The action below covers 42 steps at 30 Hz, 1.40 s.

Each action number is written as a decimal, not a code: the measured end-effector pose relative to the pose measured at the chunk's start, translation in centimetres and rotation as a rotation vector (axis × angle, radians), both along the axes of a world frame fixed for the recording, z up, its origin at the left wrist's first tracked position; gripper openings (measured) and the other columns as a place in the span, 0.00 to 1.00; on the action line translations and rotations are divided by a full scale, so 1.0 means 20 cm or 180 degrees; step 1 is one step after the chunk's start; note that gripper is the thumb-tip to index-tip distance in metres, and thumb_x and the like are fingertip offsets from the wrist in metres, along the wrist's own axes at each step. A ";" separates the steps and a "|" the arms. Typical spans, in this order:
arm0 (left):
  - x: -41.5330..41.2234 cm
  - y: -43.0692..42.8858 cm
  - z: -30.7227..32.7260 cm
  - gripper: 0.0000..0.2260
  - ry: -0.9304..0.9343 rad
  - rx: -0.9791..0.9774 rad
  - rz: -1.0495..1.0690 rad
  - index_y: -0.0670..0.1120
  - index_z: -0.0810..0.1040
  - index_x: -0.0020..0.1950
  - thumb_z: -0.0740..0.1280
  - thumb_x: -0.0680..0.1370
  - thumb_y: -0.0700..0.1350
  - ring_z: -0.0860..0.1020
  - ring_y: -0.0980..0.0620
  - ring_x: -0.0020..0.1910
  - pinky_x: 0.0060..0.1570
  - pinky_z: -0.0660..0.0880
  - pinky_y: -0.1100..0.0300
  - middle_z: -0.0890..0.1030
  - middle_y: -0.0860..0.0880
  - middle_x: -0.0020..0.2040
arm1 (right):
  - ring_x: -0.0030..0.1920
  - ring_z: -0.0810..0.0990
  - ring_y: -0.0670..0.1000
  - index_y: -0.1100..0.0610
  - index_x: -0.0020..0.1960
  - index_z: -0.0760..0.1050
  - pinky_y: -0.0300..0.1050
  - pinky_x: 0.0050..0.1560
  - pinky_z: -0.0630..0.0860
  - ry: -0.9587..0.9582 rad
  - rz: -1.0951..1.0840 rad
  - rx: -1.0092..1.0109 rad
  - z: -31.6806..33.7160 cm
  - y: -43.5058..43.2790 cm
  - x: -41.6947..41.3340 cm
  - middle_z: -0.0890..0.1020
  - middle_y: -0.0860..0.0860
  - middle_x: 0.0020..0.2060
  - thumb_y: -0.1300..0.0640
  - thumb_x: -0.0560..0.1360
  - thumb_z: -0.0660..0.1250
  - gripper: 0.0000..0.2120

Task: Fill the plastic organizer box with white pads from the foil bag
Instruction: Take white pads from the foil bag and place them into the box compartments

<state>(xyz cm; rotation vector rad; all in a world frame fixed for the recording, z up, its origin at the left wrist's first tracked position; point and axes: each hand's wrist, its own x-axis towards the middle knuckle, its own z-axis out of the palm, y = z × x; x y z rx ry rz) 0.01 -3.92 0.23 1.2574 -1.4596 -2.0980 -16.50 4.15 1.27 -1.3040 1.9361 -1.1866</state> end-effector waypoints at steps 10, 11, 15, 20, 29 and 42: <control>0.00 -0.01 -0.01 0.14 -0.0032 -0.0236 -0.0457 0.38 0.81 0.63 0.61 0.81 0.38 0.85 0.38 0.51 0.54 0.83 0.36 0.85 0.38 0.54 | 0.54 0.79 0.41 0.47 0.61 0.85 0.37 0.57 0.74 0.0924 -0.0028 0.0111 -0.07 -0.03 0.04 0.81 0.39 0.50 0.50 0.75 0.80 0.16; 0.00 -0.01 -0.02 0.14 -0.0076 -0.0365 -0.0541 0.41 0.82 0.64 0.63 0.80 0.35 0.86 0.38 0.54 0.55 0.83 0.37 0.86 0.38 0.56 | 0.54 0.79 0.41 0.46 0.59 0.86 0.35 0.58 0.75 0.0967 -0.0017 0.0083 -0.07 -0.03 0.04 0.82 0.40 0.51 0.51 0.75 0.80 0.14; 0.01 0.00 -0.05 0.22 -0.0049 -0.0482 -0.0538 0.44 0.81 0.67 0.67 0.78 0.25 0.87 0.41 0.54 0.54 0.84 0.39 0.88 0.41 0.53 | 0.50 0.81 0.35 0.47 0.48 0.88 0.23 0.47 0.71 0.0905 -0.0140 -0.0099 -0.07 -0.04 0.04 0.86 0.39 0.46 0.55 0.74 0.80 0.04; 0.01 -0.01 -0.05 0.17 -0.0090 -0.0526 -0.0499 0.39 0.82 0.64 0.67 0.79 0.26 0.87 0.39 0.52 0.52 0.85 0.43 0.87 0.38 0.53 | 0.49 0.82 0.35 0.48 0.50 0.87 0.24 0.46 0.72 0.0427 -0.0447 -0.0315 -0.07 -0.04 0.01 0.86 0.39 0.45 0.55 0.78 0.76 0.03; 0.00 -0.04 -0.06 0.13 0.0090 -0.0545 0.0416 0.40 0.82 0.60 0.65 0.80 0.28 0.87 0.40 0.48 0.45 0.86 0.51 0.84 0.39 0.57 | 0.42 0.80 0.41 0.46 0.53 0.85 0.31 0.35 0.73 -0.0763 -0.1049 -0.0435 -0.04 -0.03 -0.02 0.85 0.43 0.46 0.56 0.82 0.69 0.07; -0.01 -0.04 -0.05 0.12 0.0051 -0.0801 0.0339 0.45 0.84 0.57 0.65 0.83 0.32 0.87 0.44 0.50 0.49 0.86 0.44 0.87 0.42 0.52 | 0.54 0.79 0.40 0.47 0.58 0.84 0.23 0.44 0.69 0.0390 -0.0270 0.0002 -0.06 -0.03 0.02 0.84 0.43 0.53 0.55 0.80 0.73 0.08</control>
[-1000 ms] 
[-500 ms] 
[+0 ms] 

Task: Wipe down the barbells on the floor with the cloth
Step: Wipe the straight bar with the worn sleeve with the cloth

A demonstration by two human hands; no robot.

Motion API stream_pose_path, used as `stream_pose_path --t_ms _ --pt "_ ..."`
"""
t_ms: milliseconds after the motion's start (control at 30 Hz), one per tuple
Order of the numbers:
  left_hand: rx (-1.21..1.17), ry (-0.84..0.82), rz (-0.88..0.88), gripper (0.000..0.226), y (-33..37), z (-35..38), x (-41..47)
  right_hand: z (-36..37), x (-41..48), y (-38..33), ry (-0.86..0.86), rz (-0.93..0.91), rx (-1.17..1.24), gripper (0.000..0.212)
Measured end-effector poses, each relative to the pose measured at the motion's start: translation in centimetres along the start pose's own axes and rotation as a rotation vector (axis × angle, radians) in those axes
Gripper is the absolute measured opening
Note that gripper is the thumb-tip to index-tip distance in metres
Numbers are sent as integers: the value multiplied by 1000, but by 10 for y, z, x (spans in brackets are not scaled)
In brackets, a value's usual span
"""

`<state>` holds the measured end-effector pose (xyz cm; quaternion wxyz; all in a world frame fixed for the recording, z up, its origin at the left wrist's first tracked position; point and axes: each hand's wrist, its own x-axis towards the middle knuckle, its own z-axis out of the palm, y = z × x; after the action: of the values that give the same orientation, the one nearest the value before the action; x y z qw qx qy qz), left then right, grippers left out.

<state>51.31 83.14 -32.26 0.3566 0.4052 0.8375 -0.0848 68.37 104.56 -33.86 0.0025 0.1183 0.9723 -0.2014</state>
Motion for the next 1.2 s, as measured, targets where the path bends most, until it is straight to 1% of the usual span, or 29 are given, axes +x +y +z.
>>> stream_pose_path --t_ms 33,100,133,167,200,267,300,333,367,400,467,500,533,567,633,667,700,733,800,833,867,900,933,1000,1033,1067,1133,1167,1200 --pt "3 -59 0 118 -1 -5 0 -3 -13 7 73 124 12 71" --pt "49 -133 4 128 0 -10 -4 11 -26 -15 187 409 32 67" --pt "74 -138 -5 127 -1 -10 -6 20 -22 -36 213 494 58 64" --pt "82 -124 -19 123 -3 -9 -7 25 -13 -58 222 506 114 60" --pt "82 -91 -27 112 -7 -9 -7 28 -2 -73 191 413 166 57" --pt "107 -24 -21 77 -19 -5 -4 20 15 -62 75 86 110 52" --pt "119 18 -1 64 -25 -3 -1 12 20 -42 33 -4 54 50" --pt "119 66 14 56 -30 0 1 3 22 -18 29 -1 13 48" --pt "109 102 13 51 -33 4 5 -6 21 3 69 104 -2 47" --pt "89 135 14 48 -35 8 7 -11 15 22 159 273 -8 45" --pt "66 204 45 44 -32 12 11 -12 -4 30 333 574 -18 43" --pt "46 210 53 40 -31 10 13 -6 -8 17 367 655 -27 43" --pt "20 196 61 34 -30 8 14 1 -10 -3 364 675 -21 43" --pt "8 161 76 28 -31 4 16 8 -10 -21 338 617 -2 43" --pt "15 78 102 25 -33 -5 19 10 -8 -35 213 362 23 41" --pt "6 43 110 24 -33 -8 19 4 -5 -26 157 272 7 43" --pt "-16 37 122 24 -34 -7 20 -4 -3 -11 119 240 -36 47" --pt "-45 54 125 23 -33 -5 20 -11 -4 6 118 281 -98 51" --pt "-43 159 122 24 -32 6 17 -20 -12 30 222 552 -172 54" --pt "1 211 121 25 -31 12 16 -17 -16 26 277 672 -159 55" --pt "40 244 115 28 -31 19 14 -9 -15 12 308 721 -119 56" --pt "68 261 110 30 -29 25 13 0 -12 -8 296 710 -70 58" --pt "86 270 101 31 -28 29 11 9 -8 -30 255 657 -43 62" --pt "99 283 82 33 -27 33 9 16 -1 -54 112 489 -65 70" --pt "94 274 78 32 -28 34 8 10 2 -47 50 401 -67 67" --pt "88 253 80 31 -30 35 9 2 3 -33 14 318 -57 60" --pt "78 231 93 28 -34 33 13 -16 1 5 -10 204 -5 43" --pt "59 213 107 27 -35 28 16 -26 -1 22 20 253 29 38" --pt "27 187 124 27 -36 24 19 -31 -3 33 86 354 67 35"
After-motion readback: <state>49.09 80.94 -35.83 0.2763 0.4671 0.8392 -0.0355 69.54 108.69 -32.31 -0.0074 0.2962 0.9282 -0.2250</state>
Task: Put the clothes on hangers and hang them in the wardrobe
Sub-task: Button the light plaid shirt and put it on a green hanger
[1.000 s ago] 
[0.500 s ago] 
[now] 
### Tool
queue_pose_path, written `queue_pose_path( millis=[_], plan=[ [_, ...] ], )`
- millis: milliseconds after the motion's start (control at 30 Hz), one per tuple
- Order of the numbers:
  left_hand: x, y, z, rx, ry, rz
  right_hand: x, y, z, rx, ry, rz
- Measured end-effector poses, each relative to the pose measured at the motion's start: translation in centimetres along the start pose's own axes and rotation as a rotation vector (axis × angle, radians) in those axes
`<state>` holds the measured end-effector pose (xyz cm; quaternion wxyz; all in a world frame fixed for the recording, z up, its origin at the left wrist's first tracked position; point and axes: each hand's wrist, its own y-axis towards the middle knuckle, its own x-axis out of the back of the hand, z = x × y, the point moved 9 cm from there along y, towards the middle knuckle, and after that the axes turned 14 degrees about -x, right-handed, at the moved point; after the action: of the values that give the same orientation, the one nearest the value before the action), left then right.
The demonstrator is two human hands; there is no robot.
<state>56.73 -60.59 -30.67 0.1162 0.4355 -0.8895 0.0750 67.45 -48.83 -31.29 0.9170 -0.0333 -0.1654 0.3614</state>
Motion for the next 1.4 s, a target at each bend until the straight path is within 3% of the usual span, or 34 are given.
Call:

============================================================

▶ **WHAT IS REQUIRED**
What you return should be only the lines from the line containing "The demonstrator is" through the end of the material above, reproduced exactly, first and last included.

▶ **ANSWER SPACE**
The demonstrator is two human hands; there is no robot.
<state>56.73 -60.59 -30.67 0.1162 0.4355 -0.8895 0.0750 67.45 -48.83 -31.29 0.9170 -0.0333 -0.1654 0.3614</state>
Motion for the next 1.4 s, a target at each bend until the straight path is within 3% of the usual span, or 34 are given.
Call:

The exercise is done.